Pasolini por Pasolini 06 Mar 2022

Momentos privilegiados

Perfil cultura | Bernardo Bertolucci

 

Llega la primavera del 61 y Pasolini, con quien me encuentro en la puerta de calle, me anuncia que va a dirigir un film. Siempre me dices que te gusta mucho el cine, serás mi ayudante de dirección. No sé si seré capaz, nunca trabajé de ayudante. Yo tampoco hice nunca un film, dijo cortante.

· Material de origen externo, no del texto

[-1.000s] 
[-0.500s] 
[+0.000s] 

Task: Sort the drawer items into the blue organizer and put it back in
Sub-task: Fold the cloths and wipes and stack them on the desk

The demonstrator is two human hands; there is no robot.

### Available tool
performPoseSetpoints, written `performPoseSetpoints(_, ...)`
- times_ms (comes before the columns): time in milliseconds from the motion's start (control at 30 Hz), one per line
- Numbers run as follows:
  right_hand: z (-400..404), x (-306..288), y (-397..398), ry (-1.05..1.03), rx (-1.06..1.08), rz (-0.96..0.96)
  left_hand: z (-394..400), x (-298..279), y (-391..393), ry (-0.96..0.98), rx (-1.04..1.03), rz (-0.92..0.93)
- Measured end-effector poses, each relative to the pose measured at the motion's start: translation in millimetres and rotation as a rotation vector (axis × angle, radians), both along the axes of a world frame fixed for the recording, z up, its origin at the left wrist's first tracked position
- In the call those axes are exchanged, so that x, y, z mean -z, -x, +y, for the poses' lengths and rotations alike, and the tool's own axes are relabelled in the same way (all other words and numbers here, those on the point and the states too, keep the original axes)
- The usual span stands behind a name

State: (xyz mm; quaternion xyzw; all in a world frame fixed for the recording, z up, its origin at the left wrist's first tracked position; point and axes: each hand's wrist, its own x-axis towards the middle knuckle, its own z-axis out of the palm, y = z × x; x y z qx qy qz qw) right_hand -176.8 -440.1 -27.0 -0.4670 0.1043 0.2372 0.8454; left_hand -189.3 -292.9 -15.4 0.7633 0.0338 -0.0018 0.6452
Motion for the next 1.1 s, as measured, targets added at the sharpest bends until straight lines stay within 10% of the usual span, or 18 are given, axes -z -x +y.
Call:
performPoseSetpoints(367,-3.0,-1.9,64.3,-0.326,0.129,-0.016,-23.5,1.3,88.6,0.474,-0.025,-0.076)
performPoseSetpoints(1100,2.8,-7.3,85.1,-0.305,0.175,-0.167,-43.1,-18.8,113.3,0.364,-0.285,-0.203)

El film era Accattone, y los momentos privilegiados comenzaron a intensificarse, a amontonarse, a envolverme, dándome una sensación de vértigo. Comenzaba a las siete y media de la mañana en el garaje que estaba debajo de casa. Yo lo esperaba adormecido. Puntual en su leve retraso, una sombra se movía entre los autos. Era Pier Paolo, con su sonrisa dolorida y leve. Íbamos en su Giulietta hacia Torpignattara, el Mandrione, el barrio de Gordiani, del otro lado del mundo.

Hablábamos. A veces enseguida, a veces después de un puñado de minutos, a veces llegábamos al set sin que ninguno de los dos hubiese abierto la boca, como sucede en análisis. Y como en análisis, mi sensación era que sus palabras me habrían revelado secretos que nadie nunca hubiese conocido. A menudo me contaba los sueños de esa noche y me sorprendía cómo el tema recurrente, detrás de las pantallas que lo protegían, fuese el miedo a la castración. Yo, ingenuamente, lo incitaba a usar los materiales oníricos en la escena que estábamos por filmar esa mañana, de modo que en el film estarían diseminados los restos nocturnos, de la misma manera que en los sueños están diseminados los restos diurnos.

Me di cuenta de que los arcos de los puentes, los arcos de los acueductos romanos, los arcos del túnel, los arcos que cerraban las casas rodantes de los gitanos, todos los arcos que encontrábamos en el camino, irremediablemente le arrancaban un suspiro. De aquellos suspiros nació mi curiosidad sobre su homosexualidad y sobre el universo homosexual en general. Me hablaba con alegría pero con cierta cautela. Mis veinte años, hechos de ignorancia desvergonzada, eran un desafío y una amenaza, dos cosas que lo volvían alegre y vital. Fue así como conocí las orillas del Tagliamento, sus amigos bajo el cálido sol friulano, bandas de muchachos que vagan de pueblo en pueblo, los fonemas vénetos, su madre, Susanna, eternamente joven... un mundo vivo, exquisito, casi religioso, que salía de las poesías que había leído y releído como un viento que de tanta felicidad atormentaba. Momentos privilegiados. La Giullieta olía a cigarrillo, aunque nunca había visto fumar a Pasolini. Nos deteníamos en el bar de Pigneto y éramos rodeados por la troupe, pero sobre todo por sus amigos, los que lo llamaban a Pa’.